=== Section Start ===

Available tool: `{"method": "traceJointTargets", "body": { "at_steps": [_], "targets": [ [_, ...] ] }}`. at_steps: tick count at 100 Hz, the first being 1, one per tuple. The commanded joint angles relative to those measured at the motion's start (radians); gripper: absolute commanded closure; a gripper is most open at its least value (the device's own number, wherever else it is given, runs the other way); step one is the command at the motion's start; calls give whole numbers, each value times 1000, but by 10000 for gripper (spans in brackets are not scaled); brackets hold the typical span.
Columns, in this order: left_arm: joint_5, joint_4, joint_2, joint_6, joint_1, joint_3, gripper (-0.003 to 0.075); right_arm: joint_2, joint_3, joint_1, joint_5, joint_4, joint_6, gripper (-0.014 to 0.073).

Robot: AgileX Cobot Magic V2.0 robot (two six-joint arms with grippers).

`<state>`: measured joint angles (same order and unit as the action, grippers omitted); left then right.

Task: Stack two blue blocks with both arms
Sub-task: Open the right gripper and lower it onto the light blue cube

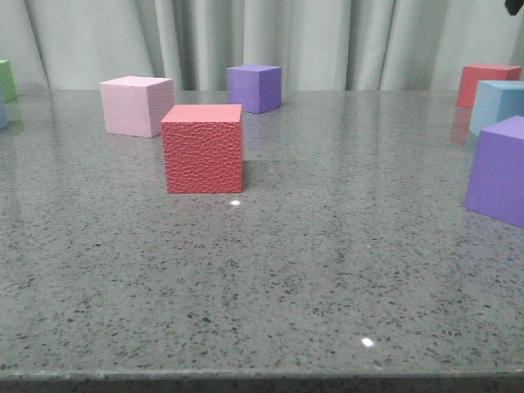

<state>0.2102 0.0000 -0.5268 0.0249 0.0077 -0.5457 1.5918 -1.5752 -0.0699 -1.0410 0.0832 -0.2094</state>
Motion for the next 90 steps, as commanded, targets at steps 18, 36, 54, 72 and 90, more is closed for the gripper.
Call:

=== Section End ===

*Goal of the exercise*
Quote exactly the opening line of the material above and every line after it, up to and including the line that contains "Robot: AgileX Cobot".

*Reply to the exercise*
Available tool: `{"method": "traceJointTargets", "body": { "at_steps": [_], "targets": [ [_, ...] ] }}`. at_steps: tick count at 100 Hz, the first being 1, one per tuple. The commanded joint angles relative to those measured at the motion's start (radians); gripper: absolute commanded closure; a gripper is most open at its least value (the device's own number, wherever else it is given, runs the other way); step one is the command at the motion's start; calls give whole numbers, each value times 1000, but by 10000 for gripper (spans in brackets are not scaled); brackets hold the typical span.
Columns, in this order: left_arm: joint_5, joint_4, joint_2, joint_6, joint_1, joint_3, gripper (-0.003 to 0.075); right_arm: joint_2, joint_3, joint_1, joint_5, joint_4, joint_6, gripper (-0.014 to 0.073).

Robot: AgileX Cobot Magic V2.0 robot (two six-joint arms with grippers).

The exercise calls for nothing more.